A pokémon game for the wii where you can move around like you can in Colosseum and Gale of Darkness but catch pokémon, and battle the E4 and face gyms and stuff.


----------



## Superbird

-3D
-all regions
-Shadow Pokemon
-Must create new team each region, or something.
-For DS AND Wii, possibly.


----------



## Anomaly 54

A Wii game, duh


On Wii
Aim attacks with the Wii remote when battling
Better contest system with awesome combos
All regions
Character customiseation
A small field in a new region where the player can build a town, MySims Kingdom style
Heaps of new Pokémon
Kangaskahn prevo and male form without pouch


----------



## Barubu

Pichu Chris said:


> A Wii game, duh
> 
> 
> On Wii
> Aim attacks with the Wii remote when battling
> Better contest system with awesome combos
> All regions
> Character customiseation
> A small field in a new region where the player can build a town, MySims Kingdom style
> Heaps of new Pokémon
> Kangaskahn prevo and male form without pouch


OHMYGODILOVEYOUYES!


----------



## NegativeVibe

Something with no event pokemon or version exclusives.


----------



## Anomaly 54

Pichu Chris said:


> A Wii game, duh
> 
> 
> On Wii
> Aim attacks with the Wii remote when battling
> Better contest system with awesome combos
> All regions
> Character customiseation
> A small field in a new region where the player can build a town, MySims Kingdom style
> Heaps of new Pokémon
> Kangaskahn prevo and male form without pouch


And also, some I forgot


Move Mastery. The more you use a move, the more powerful and Accurate it gets
In the town you made, you can make a gym, chose a type, then put in trainers. You can choose there Pokémon, Gender, attacks and all, and also you can battle people with your Gym Team via WiFi
You can do combos in double battles, for example, have you Blaziken ride ontop of Lombre, Lombre uses Surf and Blaziken fires of Fire Blast from on top of the wave


----------



## Goldenpelt

Flora and Ashes said:


> 2) I think something along the lines of SonicNintendo's idea 2 (or 3) would be cool, but I think I imagined it differently; something relatively Sims-styled would be cool (design your own character and clothes and what they want to do), except without free will because that would end badly. Interacting with other people's characters (and battling them!) would be pretty cool too. ALSO designing Fakemon and regions in that game would be amazing.

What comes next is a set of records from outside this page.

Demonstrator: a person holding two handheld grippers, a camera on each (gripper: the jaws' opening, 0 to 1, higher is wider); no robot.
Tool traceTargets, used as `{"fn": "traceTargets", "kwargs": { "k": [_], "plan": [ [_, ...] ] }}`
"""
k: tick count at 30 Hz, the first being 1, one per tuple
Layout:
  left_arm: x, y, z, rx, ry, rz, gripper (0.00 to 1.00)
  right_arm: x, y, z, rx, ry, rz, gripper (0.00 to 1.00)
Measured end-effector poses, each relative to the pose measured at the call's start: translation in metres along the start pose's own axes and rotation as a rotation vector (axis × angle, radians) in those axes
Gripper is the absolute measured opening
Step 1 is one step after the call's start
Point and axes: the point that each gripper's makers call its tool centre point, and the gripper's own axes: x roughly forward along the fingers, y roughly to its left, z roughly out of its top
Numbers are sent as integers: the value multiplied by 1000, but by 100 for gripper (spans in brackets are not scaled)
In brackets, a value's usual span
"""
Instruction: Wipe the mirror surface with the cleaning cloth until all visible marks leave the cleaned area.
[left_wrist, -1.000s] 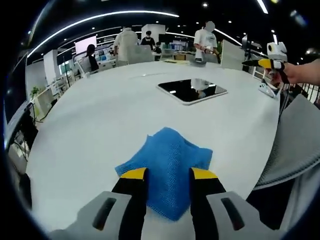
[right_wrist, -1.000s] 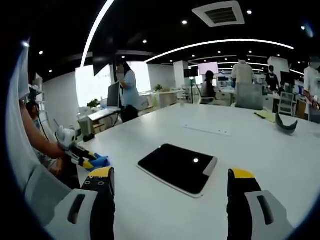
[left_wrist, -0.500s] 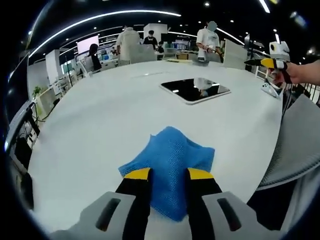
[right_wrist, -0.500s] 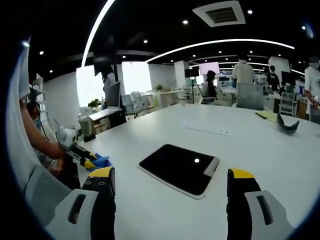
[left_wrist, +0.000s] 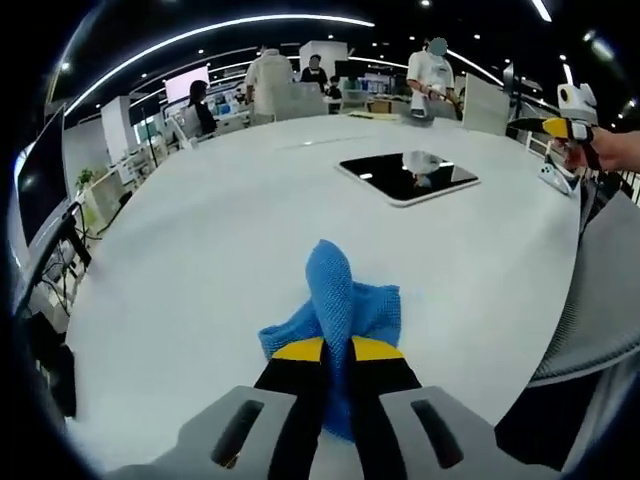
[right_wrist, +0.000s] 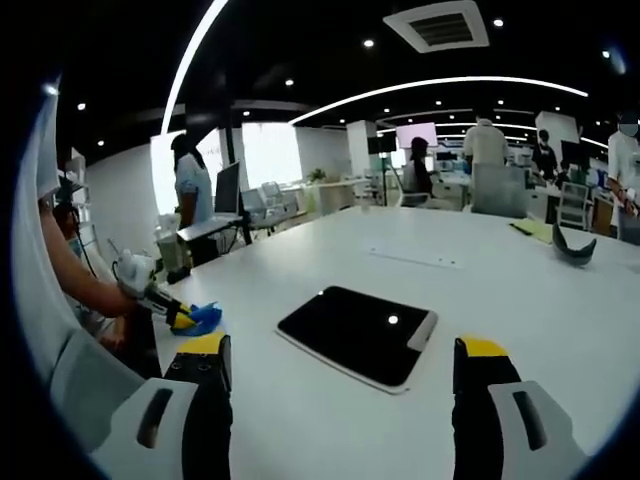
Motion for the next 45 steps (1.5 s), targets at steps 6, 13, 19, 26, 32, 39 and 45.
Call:
{"fn": "traceTargets", "kwargs": {
  "k": [6,13,19,26,32,39,45],
  "plan": [
    [-1,-1,0,-9,4,2,5,0,1,0,0,-4,0,91],
    [-1,-1,1,-6,12,5,5,-1,0,1,1,-6,0,91],
    [-2,0,4,-22,3,11,5,-1,1,0,3,-4,2,91],
    [-5,2,13,-26,-16,14,4,0,2,0,6,-6,4,91],
    [-4,2,25,-21,-39,13,4,1,3,1,5,-6,3,91],
    [-2,0,42,-16,-69,8,4,1,3,1,11,-6,4,91],
    [1,2,53,-23,-91,11,4,1,3,0,10,-4,4,91]
  ]
}}
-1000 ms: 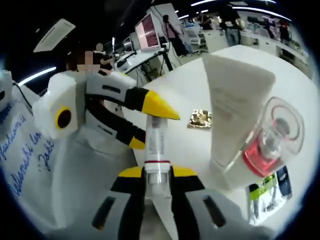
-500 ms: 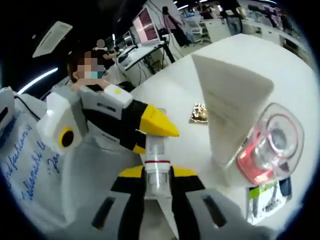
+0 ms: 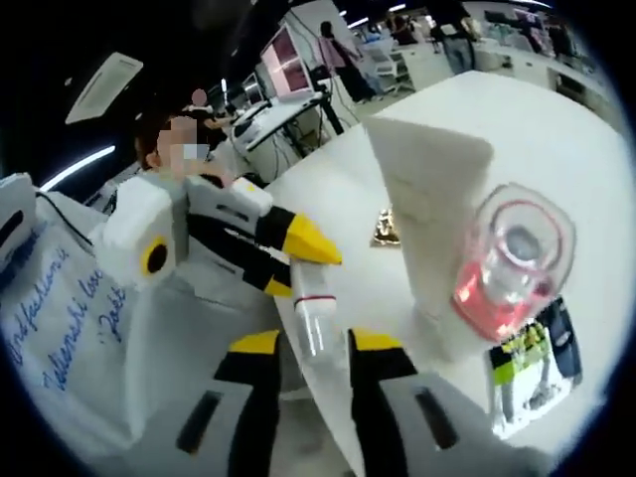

To expand on the designing your own character bit:
-Like Battle Revolution only you have all of the skin, eye, and (natural, because I'm boring :P) hair colors at the starter. If you want an unnatural hair color, you have to buy hair dye. Same if you want clothes besides the default sets.

Also:
-Marts that actually work like stores, i.e. you look around on the shelves and pick up items (have a little cart list on the touch screen or something), and if you leave without paying, the cashier will yell at you and bring you to the counter to pay.


----------



## Ralts

A Pokemon like this


----------



## Superbird

Ralts said:


> A Pokemon like this


I have just found the meaning of life.

Anyway, I was thinking about maybe something for the DS *shot* where it's more action, sort of poke-assists in the most recent Ranger. Two pokemon are on the field, and each have health bars. You use the stylus to move around, and the a/b/x/y to chose one of 4 attacks, each with a special effect. Additionally, by tapping a foe, the pokemon could lock on to it, making its attacks more likely to hit. Could be adapted for wii.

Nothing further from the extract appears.